Tutorial [EN] - IAAA-Lab/Butler GitHub Wiki

First of all, is creating the configuration file acording to this specification

For example:

dockerOS:
  name: ubuntu
  version: 14.04

crawlSystem:
    name: nutch
    version: 1.9
    seeds:
      - https://eina.unizar.es/
      - http://www.unizar.es/
    rounds: 2
    extraction: round
    infoCrawled: text
    queueMode: byHost

    #I don't need any optional configuration

This file is here [conf_tutorial.yml] (https://github.com/Shathe/101CrawlersWeb/blob/master/conf_tutorial.yml), in order to being able to use it, it must be at the same folder level than butler, like in this proyect.

Let's execute the Application executing this [script] (https://github.com/Shathe/101CrawlersWeb/blob/master/Shell.sh) in order to open the shell:

For this tutorial We are going to play the role of the User 1 and we are going to create our first crawl.

-1. Execute the configuration:

config --file conf_tutorial.yml --idProject 5

Expected output:

configurated successfully

In this step, the system will validate our file. If there is any error on the file, we will be warned about what error is and where the error is. If everything is OK, the system will create the required files for the crawl.

-2. Execute its building:

build --idProject 5 --imageName nueva

Expected output:

Image built successfully

In this step, the system will create the docker image (specified by the user in the configuration file) as well as the crawling system.

-3. Start docker:

start --containerName container --idProject 5 --imageName nueva

Expected output:

Container started

In this moment, the system has created the docker container which is running. But actually, the crawl is not, ony the Operating system so the next step is running the crawl.

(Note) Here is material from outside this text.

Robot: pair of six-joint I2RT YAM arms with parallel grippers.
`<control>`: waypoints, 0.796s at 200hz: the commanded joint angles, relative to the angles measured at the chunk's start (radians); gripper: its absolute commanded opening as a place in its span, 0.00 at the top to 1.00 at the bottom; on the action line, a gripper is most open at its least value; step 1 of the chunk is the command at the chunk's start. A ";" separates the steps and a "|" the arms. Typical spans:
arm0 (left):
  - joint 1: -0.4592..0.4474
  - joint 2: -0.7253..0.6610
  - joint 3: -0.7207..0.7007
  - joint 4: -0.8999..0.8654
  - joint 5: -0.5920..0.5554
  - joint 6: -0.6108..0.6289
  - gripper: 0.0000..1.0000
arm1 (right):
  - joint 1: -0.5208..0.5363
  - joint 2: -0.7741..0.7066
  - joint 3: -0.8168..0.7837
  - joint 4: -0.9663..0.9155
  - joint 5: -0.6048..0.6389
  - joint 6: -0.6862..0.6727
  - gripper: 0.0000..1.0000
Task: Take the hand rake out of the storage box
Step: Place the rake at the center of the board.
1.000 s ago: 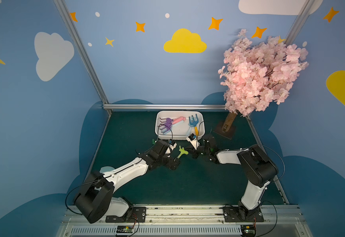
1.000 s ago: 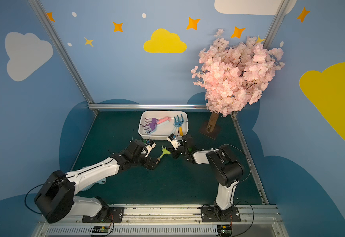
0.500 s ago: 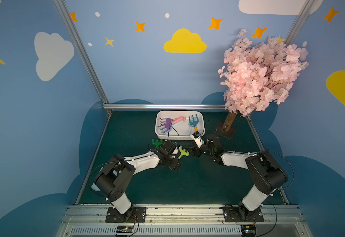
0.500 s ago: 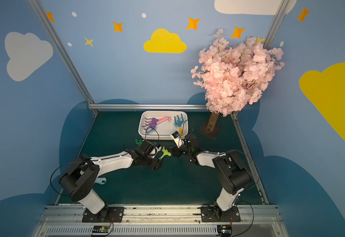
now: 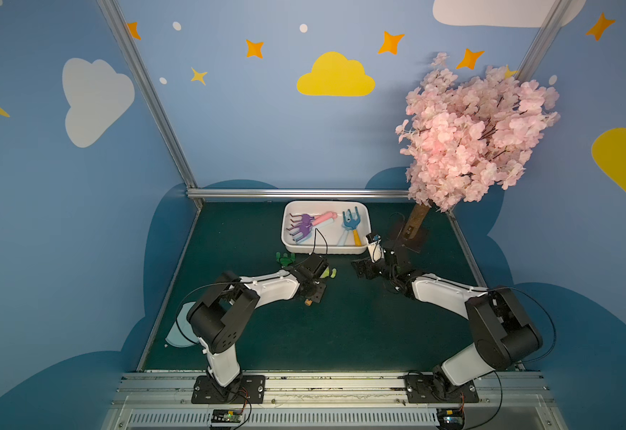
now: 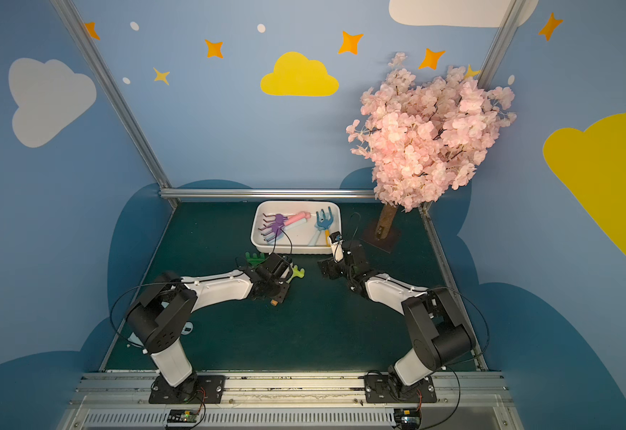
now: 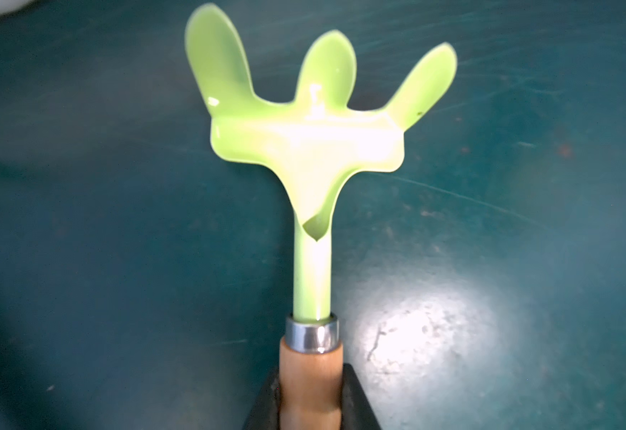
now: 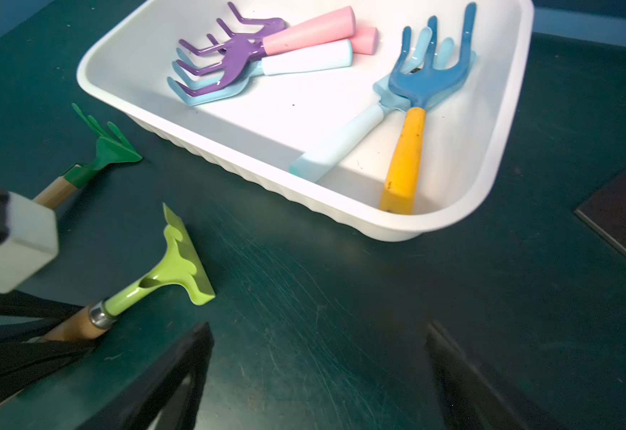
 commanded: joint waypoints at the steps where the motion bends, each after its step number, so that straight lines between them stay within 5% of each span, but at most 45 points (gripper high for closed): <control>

This command works for restarting the container when it has been whether paused or stopped.

-4. Run the crawl:

run --containerName container --idProject 5 --imageName nueva

Expected output:

Crawler started

Now the crawl is running and it will keep doing it the number of rounds specified in the file, in our case this is 2. Now the only thing to do left is getting the crawled information.

We can extract this information whether the crawl has finished or not, Knowing this is a good thing, though.

-5. How can we know if the crawl has finished?:

We can execute the info command, let's see:

info --containerName container --idProject 5 --imageName nueva

Expected output:

The crawler is running

or the status of the container

status --containerName container --idProject 5 --imageName nueva

Expected output:

Running

We see the crawler in now running, let's wait some minutes [.. 10 minutes later..]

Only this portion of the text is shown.